───── Provided records ─────

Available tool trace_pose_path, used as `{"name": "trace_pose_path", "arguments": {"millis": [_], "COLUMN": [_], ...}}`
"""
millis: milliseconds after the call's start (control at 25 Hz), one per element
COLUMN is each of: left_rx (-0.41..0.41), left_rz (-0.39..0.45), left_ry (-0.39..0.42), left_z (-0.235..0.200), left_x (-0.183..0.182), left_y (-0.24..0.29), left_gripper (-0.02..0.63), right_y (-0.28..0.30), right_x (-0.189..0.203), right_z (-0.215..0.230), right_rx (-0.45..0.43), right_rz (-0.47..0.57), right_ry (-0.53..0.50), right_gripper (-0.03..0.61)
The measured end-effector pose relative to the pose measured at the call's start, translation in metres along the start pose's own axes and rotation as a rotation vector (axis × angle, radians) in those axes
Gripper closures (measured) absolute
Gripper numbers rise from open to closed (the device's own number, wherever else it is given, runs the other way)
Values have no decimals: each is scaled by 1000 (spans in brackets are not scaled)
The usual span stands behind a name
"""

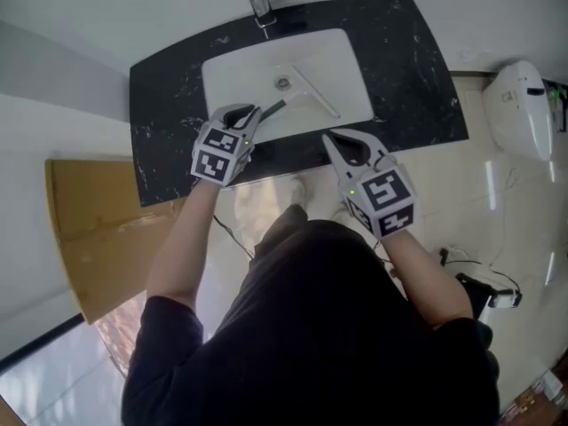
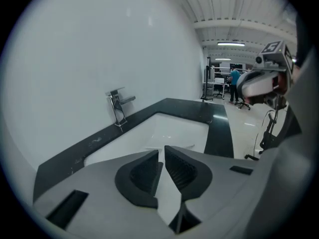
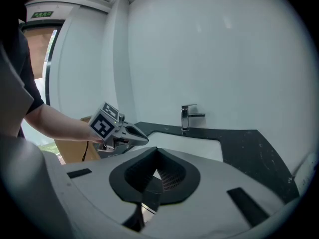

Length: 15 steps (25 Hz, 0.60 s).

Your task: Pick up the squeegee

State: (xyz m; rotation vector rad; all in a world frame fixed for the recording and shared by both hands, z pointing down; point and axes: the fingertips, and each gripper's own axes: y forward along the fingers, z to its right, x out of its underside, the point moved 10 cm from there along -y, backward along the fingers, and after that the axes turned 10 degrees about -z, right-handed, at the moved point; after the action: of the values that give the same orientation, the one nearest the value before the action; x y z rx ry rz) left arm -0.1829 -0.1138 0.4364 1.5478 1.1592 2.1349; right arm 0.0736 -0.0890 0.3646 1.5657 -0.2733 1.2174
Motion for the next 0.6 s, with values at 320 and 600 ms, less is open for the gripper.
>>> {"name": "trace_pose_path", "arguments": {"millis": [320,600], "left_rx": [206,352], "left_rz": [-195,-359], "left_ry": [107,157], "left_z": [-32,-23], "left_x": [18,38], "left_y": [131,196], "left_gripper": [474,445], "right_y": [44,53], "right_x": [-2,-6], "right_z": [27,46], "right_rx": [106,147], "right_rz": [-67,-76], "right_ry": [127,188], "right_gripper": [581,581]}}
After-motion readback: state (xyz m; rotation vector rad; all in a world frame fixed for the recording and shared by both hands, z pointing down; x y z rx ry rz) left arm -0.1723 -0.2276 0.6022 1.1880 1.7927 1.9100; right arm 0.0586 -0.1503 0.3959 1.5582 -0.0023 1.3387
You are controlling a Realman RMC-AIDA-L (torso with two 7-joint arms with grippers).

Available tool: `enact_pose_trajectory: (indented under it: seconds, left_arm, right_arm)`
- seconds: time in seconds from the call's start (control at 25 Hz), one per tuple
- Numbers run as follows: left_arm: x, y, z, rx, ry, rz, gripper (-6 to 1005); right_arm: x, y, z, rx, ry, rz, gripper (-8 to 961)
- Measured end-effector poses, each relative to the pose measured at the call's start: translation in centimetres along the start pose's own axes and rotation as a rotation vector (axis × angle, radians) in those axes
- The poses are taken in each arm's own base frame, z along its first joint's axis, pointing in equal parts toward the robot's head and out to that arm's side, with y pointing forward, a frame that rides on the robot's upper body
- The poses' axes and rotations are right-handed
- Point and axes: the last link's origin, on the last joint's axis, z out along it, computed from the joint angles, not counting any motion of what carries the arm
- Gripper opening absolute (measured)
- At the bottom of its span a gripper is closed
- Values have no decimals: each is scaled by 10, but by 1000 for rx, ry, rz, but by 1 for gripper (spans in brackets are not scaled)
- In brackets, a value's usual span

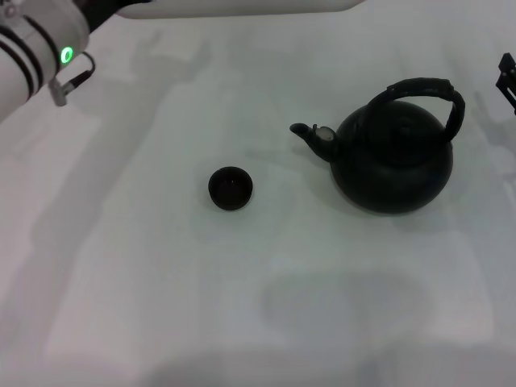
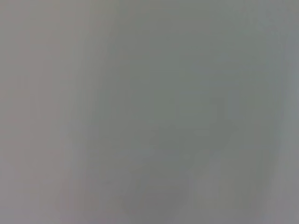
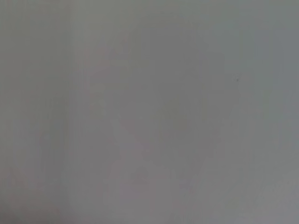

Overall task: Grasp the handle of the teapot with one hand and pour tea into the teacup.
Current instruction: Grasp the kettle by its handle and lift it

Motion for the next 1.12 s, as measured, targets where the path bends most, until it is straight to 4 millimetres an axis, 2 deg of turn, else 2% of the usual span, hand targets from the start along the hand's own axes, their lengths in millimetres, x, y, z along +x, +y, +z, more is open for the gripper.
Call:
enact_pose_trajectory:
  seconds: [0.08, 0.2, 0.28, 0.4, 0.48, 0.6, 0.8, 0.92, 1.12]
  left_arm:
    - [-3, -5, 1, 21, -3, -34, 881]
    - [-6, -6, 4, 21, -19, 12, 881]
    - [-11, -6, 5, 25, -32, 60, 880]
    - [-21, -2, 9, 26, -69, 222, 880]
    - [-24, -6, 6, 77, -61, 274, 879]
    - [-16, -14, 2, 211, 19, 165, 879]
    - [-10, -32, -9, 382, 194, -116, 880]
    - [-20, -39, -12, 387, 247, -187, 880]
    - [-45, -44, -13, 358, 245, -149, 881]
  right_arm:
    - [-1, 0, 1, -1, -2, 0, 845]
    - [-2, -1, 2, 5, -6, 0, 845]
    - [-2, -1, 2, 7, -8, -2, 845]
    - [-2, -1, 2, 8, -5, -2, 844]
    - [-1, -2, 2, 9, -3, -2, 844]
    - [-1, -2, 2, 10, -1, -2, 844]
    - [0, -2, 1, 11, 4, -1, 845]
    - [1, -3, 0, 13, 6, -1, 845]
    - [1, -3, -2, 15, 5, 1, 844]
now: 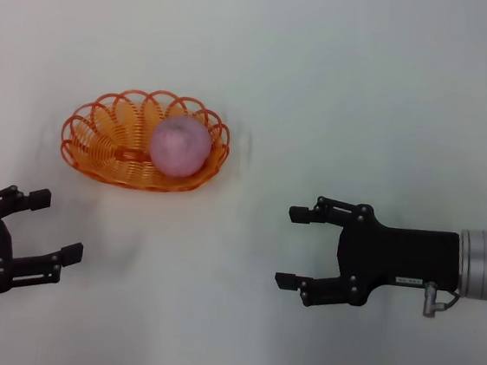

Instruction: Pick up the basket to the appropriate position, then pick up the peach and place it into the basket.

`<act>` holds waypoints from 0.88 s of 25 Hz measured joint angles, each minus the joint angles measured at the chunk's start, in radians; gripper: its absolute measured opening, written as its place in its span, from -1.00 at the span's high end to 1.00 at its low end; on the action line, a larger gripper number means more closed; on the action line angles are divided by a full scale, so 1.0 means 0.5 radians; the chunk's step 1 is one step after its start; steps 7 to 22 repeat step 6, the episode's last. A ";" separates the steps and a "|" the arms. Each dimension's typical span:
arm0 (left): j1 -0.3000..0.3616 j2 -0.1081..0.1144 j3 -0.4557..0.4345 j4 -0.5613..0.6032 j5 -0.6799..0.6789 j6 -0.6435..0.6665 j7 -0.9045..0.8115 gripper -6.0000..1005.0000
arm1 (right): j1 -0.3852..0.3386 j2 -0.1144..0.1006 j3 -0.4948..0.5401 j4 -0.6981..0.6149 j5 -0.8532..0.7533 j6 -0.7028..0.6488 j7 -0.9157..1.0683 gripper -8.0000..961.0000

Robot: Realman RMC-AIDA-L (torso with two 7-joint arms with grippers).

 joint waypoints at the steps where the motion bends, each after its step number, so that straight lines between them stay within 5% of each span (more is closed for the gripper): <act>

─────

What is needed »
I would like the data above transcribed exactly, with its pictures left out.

Written solution »
Available tool trace_pose_path, used as `{"name": "trace_pose_path", "arguments": {"millis": [_], "COLUMN": [_], ...}}`
"""
millis: milliseconds after the call's start (control at 25 Hz), one per element
COLUMN is each of: left_rx (-0.41..0.41), left_rz (-0.39..0.45), left_ry (-0.39..0.42), left_z (-0.235..0.200), left_x (-0.183..0.182), left_y (-0.24..0.29), left_gripper (-0.02..0.63), right_y (-0.28..0.30), right_x (-0.189..0.203), right_z (-0.215..0.230), right_rx (-0.45..0.43), right_rz (-0.47..0.57), right_ry (-0.53..0.50), right_gripper (-0.03..0.61)
The measured end-effector pose relative to the pose measured at the call's start, translation in metres along the start pose's own axes and rotation as a rotation vector (axis × angle, radians) in those axes
Gripper closures (measured) absolute
Gripper numbers rise from open to closed (the device's own number, wherever else it is given, runs the other way)
Values have no decimals: each is scaled by 1000 (spans in brackets are not scaled)
The usual span stands behind a name
"""


Length: 15 steps (25 Hz, 0.60 s).

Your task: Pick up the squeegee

State: (xyz m; rotation vector rad; all in a world frame fixed for the recording and shared by both hands, z pointing down; point and axes: the fingertips, and each gripper's own axes: y forward along the fingers, z to its right, x out of its underside, the point moved 10 cm from there along -y, backward along the fingers, and after that the axes turned 10 degrees about -z, right-handed, at the moved point; after the action: of the values that give the same orientation, the one nearest the value before the action; x y z rx ry rz) left arm -0.1829 -0.1138 0.4364 1.5478 1.1592 2.1349; right arm 0.0736 -0.0890 0.3646 1.5657 -0.2733 1.2174
Motion for the next 0.6 s, with values at 320 and 600 ms, less is open for the gripper.
>>> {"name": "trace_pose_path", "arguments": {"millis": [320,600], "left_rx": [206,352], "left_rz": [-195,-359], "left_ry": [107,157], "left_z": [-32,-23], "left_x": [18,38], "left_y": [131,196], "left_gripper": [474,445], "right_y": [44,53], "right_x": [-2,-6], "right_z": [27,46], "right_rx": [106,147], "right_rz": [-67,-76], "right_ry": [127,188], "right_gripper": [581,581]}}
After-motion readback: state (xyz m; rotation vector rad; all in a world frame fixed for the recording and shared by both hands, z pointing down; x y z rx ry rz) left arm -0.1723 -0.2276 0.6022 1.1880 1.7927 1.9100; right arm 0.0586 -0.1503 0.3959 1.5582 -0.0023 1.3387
You are controlling a Realman RMC-AIDA-L (torso with two 7-joint arms with grippers).

Available tool: `enact_pose_trajectory: (indented under it: seconds, left_arm, right_arm)`
- seconds: time in seconds from the call's start (control at 25 Hz), one per tuple
- Numbers run as follows: left_arm: x, y, z, rx, ry, rz, gripper (-6 to 1005); right_arm: x, y, z, rx, ry, rz, gripper (-8 to 961)
- Measured end-effector poses, each relative to the pose measured at the call's start: translation in centimetres along the start pose's own axes and rotation as a rotation vector (axis × angle, radians) in those axes
- The poses are taken in each arm's own base frame, z along its first joint's axis, pointing in equal parts toward the robot's head and out to that arm's side, with y pointing forward, a frame that rides on the robot's upper body
- The poses' axes and rotations are right-handed
- Point and axes: the last link's origin, on the last joint's axis, z out along it, computed from the joint angles, not counting any motion of what carries the arm
- Gripper opening absolute (measured)
- At the bottom of its span a gripper is closed
- Values have no decimals: each is scaled by 10, but by 1000 for rx, ry, rz, but by 1 for gripper (spans in brackets are not scaled)
- In brackets, a value's usual span


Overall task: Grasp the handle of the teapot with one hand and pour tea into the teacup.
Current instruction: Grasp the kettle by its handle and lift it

Motion for the next 1.12 s, as measured, targets where the path bends most, until it is straight to 4 millimetres an axis, 2 deg of turn, else 2% of the usual span, hand targets from the start along the hand's own axes, their lengths in millimetres, x, y, z along +x, +y, +z, more is open for the gripper.
Call:
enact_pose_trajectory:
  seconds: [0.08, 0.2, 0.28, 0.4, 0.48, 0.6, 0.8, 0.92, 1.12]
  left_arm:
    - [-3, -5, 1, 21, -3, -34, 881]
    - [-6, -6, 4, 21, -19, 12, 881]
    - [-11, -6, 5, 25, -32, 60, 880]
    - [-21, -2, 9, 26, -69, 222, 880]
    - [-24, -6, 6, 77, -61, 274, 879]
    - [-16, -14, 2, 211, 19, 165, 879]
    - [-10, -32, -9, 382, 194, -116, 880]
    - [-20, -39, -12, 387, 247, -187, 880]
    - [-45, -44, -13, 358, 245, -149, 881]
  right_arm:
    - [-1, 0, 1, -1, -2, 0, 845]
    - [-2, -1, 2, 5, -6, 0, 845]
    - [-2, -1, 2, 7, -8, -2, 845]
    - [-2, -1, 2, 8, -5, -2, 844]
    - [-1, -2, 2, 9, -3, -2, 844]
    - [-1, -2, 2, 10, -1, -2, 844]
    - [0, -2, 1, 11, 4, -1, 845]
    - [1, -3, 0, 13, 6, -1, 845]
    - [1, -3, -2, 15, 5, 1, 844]
now: 

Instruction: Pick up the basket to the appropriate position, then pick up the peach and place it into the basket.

`<act>` holds waypoints from 0.88 s of 25 Hz measured joint angles, each minus the joint angles measured at the chunk's start, in radians; gripper: its absolute measured opening, written as its place in its span, from -1.00 at the span's high end to 1.00 at its low end; on the action line, a larger gripper number means more closed; on the action line angles are divided by a full scale, so 1.0 means 0.5 radians; the chunk's step 1 is one step after its start; steps 7 to 22 repeat step 6, the episode's last. A ";" separates the steps and a "|" the arms. Each dimension's typical span:
arm0 (left): j1 -0.3000..0.3616 j2 -0.1081..0.1144 j3 -0.4557..0.4345 j4 -0.5613..0.6032 j5 -0.6799..0.6789 j6 -0.6435..0.6665 j7 -0.9045..0.8115 gripper -6.0000..1005.0000
arm1 (right): j1 -0.3852..0.3386 j2 -0.1144..0.1006 j3 -0.4948..0.5401 j4 -0.6981..0.6149 j5 -0.8532..0.7533 j6 -0.7028..0.6488 j7 -0.9157..1.0683 gripper -8.0000..961.0000

Robot: Realman RMC-AIDA-L (torso with two 7-joint arms with grippers).

 joint waypoints at the steps where the motion bends, each after its step number, so that straight lines between them stay within 5% of each span (more is closed for the gripper): <act>

With the answer given, the exercise is closed.